Items listed in a dataset:
=== Begin Enclosure ===

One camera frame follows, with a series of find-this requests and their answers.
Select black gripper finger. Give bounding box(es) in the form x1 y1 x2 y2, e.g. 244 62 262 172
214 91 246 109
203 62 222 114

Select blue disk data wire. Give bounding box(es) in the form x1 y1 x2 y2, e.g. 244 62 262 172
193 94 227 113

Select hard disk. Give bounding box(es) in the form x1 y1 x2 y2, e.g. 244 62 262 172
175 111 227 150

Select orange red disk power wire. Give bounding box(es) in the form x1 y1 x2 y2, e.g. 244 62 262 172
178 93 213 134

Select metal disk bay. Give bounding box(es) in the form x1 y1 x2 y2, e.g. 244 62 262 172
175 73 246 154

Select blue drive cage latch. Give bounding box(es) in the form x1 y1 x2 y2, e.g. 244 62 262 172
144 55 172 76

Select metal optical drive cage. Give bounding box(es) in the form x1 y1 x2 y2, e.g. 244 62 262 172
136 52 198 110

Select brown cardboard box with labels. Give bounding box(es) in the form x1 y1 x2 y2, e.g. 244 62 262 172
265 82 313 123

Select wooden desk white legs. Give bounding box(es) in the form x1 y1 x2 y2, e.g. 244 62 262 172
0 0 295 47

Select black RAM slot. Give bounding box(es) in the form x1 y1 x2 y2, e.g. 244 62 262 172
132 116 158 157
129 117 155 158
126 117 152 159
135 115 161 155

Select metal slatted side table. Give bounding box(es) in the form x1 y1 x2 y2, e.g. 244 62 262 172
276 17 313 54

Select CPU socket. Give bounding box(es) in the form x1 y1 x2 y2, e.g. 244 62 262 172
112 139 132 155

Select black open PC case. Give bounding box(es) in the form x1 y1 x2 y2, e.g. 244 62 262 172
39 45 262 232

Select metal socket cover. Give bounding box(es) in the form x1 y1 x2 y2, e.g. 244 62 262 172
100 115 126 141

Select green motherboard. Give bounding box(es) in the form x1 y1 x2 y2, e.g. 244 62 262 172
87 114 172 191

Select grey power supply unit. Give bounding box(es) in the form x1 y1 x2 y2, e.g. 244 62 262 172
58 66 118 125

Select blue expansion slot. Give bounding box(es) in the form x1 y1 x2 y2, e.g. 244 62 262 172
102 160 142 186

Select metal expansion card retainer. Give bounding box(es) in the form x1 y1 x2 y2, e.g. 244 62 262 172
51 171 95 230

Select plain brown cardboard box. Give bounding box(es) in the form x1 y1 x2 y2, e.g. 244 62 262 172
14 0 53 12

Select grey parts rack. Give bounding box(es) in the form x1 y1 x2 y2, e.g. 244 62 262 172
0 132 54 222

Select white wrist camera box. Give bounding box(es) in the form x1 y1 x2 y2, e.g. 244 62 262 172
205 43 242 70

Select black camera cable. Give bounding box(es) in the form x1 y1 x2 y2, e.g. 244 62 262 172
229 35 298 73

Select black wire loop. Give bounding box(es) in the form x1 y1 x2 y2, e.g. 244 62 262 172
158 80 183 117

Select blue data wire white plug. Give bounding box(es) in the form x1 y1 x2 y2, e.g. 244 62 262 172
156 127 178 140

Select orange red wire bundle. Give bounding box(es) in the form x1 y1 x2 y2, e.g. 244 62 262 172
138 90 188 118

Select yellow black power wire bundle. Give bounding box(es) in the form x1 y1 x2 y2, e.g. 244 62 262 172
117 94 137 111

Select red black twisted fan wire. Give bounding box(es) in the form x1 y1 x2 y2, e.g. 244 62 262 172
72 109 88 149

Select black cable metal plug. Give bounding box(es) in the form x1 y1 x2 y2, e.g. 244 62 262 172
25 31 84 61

=== End Enclosure ===

=== Your assignment ===
Repeat, word for word, every line above.

=== Answer section ===
One camera frame follows, with a series of find-this requests and their answers.
Select black gripper finger. Give bounding box(es) in the form x1 y1 x2 y2, e.g. 244 62 262 172
214 91 246 109
203 62 222 114

Select blue disk data wire. Give bounding box(es) in the form x1 y1 x2 y2, e.g. 244 62 262 172
193 94 227 113

Select hard disk. Give bounding box(es) in the form x1 y1 x2 y2, e.g. 244 62 262 172
175 111 227 150

Select orange red disk power wire. Give bounding box(es) in the form x1 y1 x2 y2, e.g. 244 62 262 172
178 93 213 134

Select metal disk bay. Give bounding box(es) in the form x1 y1 x2 y2, e.g. 244 62 262 172
175 73 246 154

Select blue drive cage latch. Give bounding box(es) in the form x1 y1 x2 y2, e.g. 244 62 262 172
144 55 172 76

Select metal optical drive cage. Give bounding box(es) in the form x1 y1 x2 y2, e.g. 244 62 262 172
136 52 198 110

Select brown cardboard box with labels. Give bounding box(es) in the form x1 y1 x2 y2, e.g. 244 62 262 172
265 82 313 123

Select wooden desk white legs. Give bounding box(es) in the form x1 y1 x2 y2, e.g. 244 62 262 172
0 0 295 47

Select black RAM slot. Give bounding box(es) in the form x1 y1 x2 y2, e.g. 244 62 262 172
132 116 158 157
129 117 155 158
126 117 152 159
135 115 161 155

Select metal slatted side table. Give bounding box(es) in the form x1 y1 x2 y2, e.g. 244 62 262 172
276 17 313 54

Select CPU socket. Give bounding box(es) in the form x1 y1 x2 y2, e.g. 244 62 262 172
112 139 132 155

Select black open PC case. Give bounding box(es) in the form x1 y1 x2 y2, e.g. 244 62 262 172
39 45 262 232

Select metal socket cover. Give bounding box(es) in the form x1 y1 x2 y2, e.g. 244 62 262 172
100 115 126 141

Select green motherboard. Give bounding box(es) in the form x1 y1 x2 y2, e.g. 244 62 262 172
87 114 172 191

Select grey power supply unit. Give bounding box(es) in the form x1 y1 x2 y2, e.g. 244 62 262 172
58 66 118 125

Select blue expansion slot. Give bounding box(es) in the form x1 y1 x2 y2, e.g. 244 62 262 172
102 160 142 186

Select metal expansion card retainer. Give bounding box(es) in the form x1 y1 x2 y2, e.g. 244 62 262 172
51 171 95 230

Select plain brown cardboard box. Give bounding box(es) in the form x1 y1 x2 y2, e.g. 244 62 262 172
14 0 53 12

Select grey parts rack. Give bounding box(es) in the form x1 y1 x2 y2, e.g. 244 62 262 172
0 132 54 222

Select white wrist camera box. Give bounding box(es) in the form x1 y1 x2 y2, e.g. 244 62 262 172
205 43 242 70

Select black camera cable. Give bounding box(es) in the form x1 y1 x2 y2, e.g. 244 62 262 172
229 35 298 73

Select black wire loop. Give bounding box(es) in the form x1 y1 x2 y2, e.g. 244 62 262 172
158 80 183 117

Select blue data wire white plug. Give bounding box(es) in the form x1 y1 x2 y2, e.g. 244 62 262 172
156 127 178 140

Select orange red wire bundle. Give bounding box(es) in the form x1 y1 x2 y2, e.g. 244 62 262 172
138 90 188 118

Select yellow black power wire bundle. Give bounding box(es) in the form x1 y1 x2 y2, e.g. 244 62 262 172
117 94 137 111

Select red black twisted fan wire. Give bounding box(es) in the form x1 y1 x2 y2, e.g. 244 62 262 172
72 109 88 149

Select black cable metal plug. Give bounding box(es) in the form x1 y1 x2 y2, e.g. 244 62 262 172
25 31 84 61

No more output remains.